For decades this alliance has produced some of the most vivid and captivating movie epics in cinema history. During the silent film era, Cecil B. DeMille stunned the movie business and the world with The Ten Commandments (1923) and The King of Kings (1927). DeMille remade his 1923 epic into the 1956 masterpiece starring Charlton Heston and Yul Brynner. For some, DeMille’s rendition of Moses and the Exodus remains the standard by which to judge all subsequent pictures based on the Bible. For others, William Wyler’s remake of Ben-Hur in 1959 is the gold standard for all epics regardless of the story’s origin. The original version of the Ben Hur story had been released in 1926 after several uncredited directors and a troubled production; however, it unseated DeMille’s silent version of The Ten Commandments as the costliest movie of the silent era.
There are other biblical epics to boot, which my readers and followers may have seen in the theater or on television.

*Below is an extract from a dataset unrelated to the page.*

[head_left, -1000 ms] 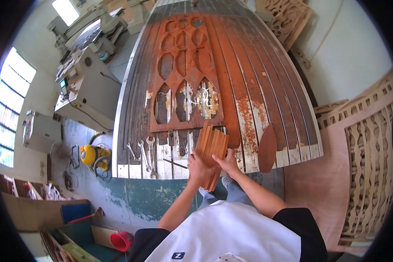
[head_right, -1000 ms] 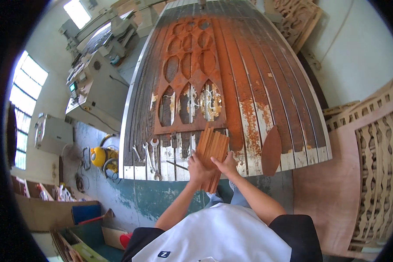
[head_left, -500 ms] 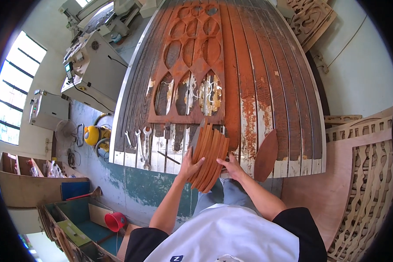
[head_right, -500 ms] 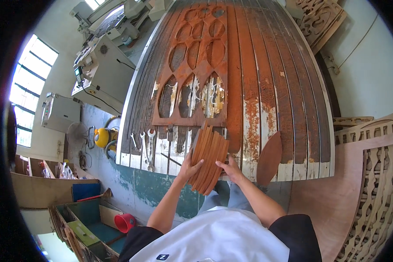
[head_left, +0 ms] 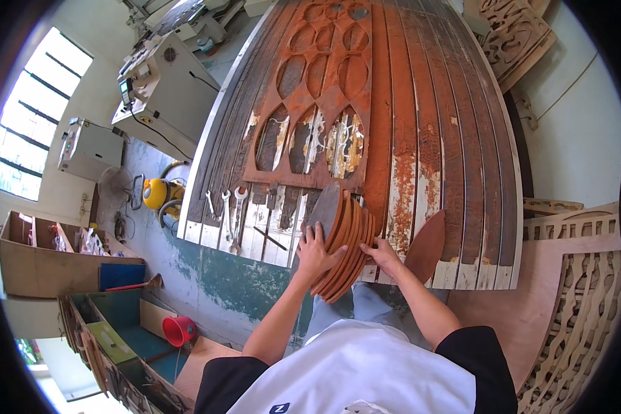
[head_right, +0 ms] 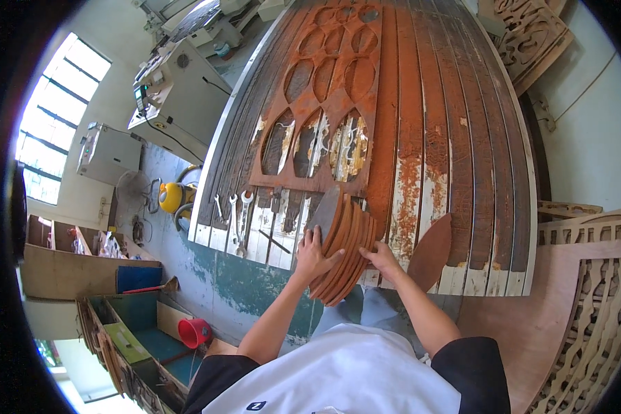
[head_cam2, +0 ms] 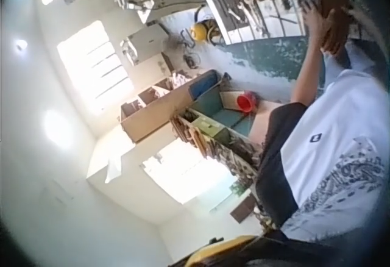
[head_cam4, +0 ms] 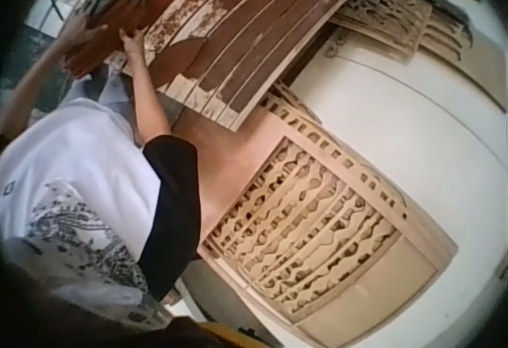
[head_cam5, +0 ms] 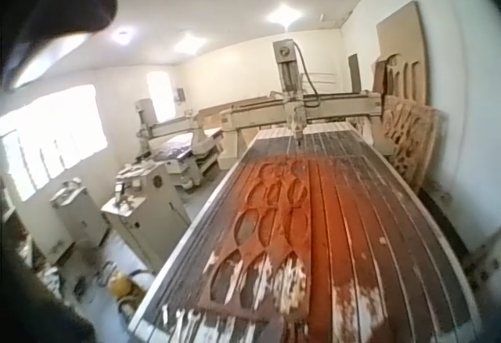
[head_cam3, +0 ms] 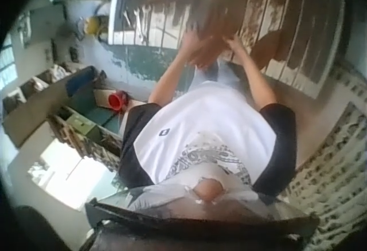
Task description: Collecting and stacking wooden shoe components from a CNC machine bed.
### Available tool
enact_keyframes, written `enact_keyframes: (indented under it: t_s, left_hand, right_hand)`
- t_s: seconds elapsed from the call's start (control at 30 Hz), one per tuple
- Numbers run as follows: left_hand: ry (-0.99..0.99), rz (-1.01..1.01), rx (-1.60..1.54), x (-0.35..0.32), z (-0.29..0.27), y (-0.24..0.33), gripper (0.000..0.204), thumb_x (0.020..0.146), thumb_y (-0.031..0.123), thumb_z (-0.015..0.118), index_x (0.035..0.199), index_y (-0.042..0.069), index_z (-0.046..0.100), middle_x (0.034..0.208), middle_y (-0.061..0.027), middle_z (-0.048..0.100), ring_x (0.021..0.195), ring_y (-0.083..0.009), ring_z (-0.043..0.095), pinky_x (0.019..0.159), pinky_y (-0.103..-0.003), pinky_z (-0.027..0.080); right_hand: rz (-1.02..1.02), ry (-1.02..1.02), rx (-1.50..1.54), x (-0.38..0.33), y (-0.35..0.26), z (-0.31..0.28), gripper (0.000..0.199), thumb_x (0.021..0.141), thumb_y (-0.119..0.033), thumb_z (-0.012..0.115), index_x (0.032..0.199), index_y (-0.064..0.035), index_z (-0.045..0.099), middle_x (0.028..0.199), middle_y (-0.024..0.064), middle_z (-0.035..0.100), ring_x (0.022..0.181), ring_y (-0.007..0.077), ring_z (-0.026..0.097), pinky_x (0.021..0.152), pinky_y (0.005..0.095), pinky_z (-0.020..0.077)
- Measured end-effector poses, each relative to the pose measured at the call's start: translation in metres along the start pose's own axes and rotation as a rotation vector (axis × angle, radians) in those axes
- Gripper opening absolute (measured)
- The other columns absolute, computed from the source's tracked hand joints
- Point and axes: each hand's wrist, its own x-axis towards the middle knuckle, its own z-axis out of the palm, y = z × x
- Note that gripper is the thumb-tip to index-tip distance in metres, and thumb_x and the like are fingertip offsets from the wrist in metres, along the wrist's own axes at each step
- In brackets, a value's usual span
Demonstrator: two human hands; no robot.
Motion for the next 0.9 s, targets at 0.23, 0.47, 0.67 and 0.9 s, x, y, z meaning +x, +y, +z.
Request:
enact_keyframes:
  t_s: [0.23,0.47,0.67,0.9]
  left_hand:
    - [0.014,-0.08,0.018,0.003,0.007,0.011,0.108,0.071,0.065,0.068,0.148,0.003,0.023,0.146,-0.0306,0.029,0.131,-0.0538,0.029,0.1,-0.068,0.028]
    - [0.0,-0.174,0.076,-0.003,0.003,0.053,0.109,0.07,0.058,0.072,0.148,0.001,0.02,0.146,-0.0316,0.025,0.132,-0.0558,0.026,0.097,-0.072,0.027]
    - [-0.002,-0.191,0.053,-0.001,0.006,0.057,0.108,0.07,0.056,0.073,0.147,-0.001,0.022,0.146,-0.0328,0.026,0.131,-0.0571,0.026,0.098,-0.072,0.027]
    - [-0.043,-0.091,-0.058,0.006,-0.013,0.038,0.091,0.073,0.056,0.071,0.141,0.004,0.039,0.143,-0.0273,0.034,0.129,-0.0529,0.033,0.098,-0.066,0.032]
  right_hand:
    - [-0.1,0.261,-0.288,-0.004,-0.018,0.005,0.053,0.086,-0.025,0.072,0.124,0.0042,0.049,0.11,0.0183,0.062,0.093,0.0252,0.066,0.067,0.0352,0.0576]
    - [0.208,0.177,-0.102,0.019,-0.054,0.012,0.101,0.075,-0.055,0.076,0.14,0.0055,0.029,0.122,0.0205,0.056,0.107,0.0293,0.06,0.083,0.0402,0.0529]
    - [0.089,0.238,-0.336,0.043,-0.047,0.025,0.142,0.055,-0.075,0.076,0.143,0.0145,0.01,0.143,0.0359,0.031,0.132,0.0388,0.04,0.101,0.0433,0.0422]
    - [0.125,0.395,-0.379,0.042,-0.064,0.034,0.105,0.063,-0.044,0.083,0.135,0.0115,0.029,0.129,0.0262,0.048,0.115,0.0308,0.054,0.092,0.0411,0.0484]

Some of these lack the staying power of DeMille’s The Ten Commandments from 1956 or Wyler’s Ben-Hur from 1959; however, they deserve a mention since these exist because of the artists’ fascination with the biblical stories. Victor Mature starred in Samson and Delilah (1949), which made plenty of money while resembling the bible’s storyline only in the name. Richard Burton headlined the The Robe from 1953, wherein he played a Roman soldier haunted by participating in Christ’s crucifixion and the spiritual power contained in Christ’s robe. This picture never really convinces despite an intriguing premise. The best of this no-name bunch is Nicholas Ray’s vastly underrated depiction of the Christ story called King of Kings (1961). Ray’s version has eclipsed DeMille’s silent epic from 1927, and in my humble opinion, it remains Hollywood’s best effort at chronicling Jesus’ birth, life, death and resurrection.
What is it about the bible that has inspired Hollywood’s best and brightest to keep going to it again and again and again? Anyone can supply any number of answers to that question. From my perspective, the bible contains darn, good stories. Some Hollywood artists have no affiliation for the God of the bible; however, they recognize a good story when they read one. The first five books of the Old Testament contain larger than life characters and events, which transcend any and all eras. How does a screenwriter, producer, director, or executive choose between Noah, Joseph, or Moses? Darren Aronofsky’s recent adaptation of Noah demonstrated how frightening the deluge may have been in those days. DeMille wowed audiences with the parting of the Red Sea and the writing of the Ten Commandments. The wonder and awe of those images more than likely fueled their passion in bringing Noah and Moses to life. It is virtually impossible not to have the mind blown away by such awesome displays of grandeur.
Personally, I would love to see a story made about Joseph. It might not be as epic as either Noah or Moses, but the drama is no less compelling, if not more so…Ten older brothers sell their second youngest sibling into slavery in the hopes that they would be rid of him and his dreams. In Egypt, Joseph rises to the second highest position in this Old World Empire. His once traitorous brothers travel to Egypt during a severe famine seeking food for their families, but they fail to recognize Joseph. How does the betrayed respond to his betrayers? Joseph recognizes them, but will he help them and by extension, his father, whom he has not seen in nearly two decades? Merely recounting this narrative from the book of Genesis stirs my heart and mind. I want to see a movie about Joseph. When will it be made? I know that a television miniseries had been made over a decade ago; however, I want to see this “small” story on the big screen. Come on Hollywood, get your act together, and allow your hearts to be pulled and stretched by the life of Joseph.